--- Dataset entries Enclosed Below ---
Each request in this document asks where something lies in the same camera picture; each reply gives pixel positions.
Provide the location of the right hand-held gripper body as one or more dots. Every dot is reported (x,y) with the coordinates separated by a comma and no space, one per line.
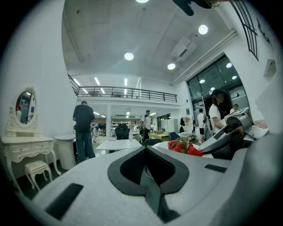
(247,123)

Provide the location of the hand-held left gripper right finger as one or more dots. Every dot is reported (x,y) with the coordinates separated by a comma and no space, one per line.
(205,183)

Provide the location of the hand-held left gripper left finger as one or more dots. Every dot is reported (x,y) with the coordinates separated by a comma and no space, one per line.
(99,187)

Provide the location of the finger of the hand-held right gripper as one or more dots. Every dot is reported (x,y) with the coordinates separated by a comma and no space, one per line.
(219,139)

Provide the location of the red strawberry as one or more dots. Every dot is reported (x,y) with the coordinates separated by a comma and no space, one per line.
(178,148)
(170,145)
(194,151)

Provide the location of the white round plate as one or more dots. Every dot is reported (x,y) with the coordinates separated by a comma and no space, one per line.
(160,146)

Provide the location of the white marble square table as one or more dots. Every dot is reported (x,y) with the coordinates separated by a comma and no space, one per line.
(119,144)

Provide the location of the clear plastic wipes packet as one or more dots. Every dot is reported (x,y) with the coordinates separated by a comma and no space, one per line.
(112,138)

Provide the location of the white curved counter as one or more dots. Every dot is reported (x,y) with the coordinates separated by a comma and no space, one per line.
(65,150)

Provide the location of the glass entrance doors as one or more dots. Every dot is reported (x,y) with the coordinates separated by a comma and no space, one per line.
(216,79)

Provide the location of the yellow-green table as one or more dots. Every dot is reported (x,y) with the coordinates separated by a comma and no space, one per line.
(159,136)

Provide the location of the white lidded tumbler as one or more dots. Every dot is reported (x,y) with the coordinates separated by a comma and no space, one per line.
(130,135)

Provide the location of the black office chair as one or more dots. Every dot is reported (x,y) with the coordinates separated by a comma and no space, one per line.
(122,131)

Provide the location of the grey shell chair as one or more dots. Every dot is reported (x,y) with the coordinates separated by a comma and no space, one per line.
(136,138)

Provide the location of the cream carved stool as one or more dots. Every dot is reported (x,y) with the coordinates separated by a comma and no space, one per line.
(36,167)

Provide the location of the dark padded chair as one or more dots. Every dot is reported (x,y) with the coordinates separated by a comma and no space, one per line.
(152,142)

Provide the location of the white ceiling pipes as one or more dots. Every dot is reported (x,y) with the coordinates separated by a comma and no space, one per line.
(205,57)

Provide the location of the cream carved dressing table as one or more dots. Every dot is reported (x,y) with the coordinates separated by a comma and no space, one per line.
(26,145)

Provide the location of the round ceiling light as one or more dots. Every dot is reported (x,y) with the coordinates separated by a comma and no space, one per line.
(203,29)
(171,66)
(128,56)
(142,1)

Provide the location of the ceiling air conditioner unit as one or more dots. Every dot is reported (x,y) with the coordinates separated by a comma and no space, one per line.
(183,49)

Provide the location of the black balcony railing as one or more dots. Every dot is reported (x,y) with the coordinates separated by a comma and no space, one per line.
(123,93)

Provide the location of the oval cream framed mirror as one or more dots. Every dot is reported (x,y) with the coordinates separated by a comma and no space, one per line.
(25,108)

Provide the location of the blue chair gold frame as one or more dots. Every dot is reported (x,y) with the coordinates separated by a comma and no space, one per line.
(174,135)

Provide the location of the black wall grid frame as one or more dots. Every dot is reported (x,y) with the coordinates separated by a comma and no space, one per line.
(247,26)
--- End of Enclosed Dataset entries ---
● **The task**
Where a picture appears in the data, omit it; restate the rest word for word.

● **Exercise output**
Each request in this document asks where something lies in the same camera picture; each reply gives pixel positions.
Provide the location of the right hand-held gripper body as one or more dots. Every dot is reported (x,y) with the coordinates separated by a comma and no space, one per line.
(247,123)

Provide the location of the hand-held left gripper right finger as one or more dots. Every dot is reported (x,y) with the coordinates separated by a comma and no space, one per line.
(205,183)

Provide the location of the hand-held left gripper left finger as one or more dots. Every dot is reported (x,y) with the coordinates separated by a comma and no space, one per line.
(99,187)

Provide the location of the finger of the hand-held right gripper as one or more dots. Every dot is reported (x,y) with the coordinates separated by a comma and no space, one per line.
(219,139)

Provide the location of the red strawberry as one or more dots. Every dot is reported (x,y) with the coordinates separated by a comma and no space, one per line.
(178,148)
(170,145)
(194,151)

Provide the location of the white round plate as one or more dots. Every dot is reported (x,y) with the coordinates separated by a comma and no space, one per line.
(160,146)

Provide the location of the white marble square table as one or more dots. Every dot is reported (x,y) with the coordinates separated by a comma and no space, one per line.
(119,144)

Provide the location of the clear plastic wipes packet as one or more dots. Every dot is reported (x,y) with the coordinates separated by a comma and no space, one per line.
(112,138)

Provide the location of the white curved counter as one or more dots. Every dot is reported (x,y) with the coordinates separated by a comma and no space, one per line.
(65,150)

Provide the location of the glass entrance doors as one or more dots. Every dot is reported (x,y) with the coordinates separated by a comma and no space, one per line.
(216,79)

Provide the location of the yellow-green table as one or more dots. Every dot is reported (x,y) with the coordinates separated by a comma and no space, one per line.
(159,136)

Provide the location of the white lidded tumbler as one or more dots. Every dot is reported (x,y) with the coordinates separated by a comma and no space, one per line.
(130,135)

Provide the location of the black office chair as one or more dots. Every dot is reported (x,y) with the coordinates separated by a comma and no space, one per line.
(122,131)

Provide the location of the grey shell chair as one or more dots. Every dot is reported (x,y) with the coordinates separated by a comma and no space, one per line.
(136,138)

Provide the location of the cream carved stool as one or more dots. Every dot is reported (x,y) with the coordinates separated by a comma and no space, one per line.
(36,167)

Provide the location of the dark padded chair as one or more dots. Every dot is reported (x,y) with the coordinates separated by a comma and no space, one per line.
(152,142)

Provide the location of the white ceiling pipes as one or more dots. Every dot is reported (x,y) with the coordinates separated by a comma and no space, one per line.
(205,57)

Provide the location of the cream carved dressing table as one or more dots. Every dot is reported (x,y) with the coordinates separated by a comma and no space, one per line.
(26,145)

Provide the location of the round ceiling light as one or more dots. Every dot is reported (x,y) with the coordinates separated by a comma and no space, one per line.
(203,29)
(171,66)
(128,56)
(142,1)

Provide the location of the ceiling air conditioner unit as one or more dots. Every dot is reported (x,y) with the coordinates separated by a comma and no space, one per line.
(183,49)

Provide the location of the black balcony railing as one or more dots. Every dot is reported (x,y) with the coordinates separated by a comma and no space, one per line.
(123,93)

Provide the location of the oval cream framed mirror as one or more dots. Every dot is reported (x,y) with the coordinates separated by a comma and no space, one per line.
(25,108)

Provide the location of the blue chair gold frame as one or more dots. Every dot is reported (x,y) with the coordinates separated by a comma and no space, one per line.
(174,135)

Provide the location of the black wall grid frame as one or more dots. Every dot is reported (x,y) with the coordinates separated by a comma and no space, one per line.
(247,26)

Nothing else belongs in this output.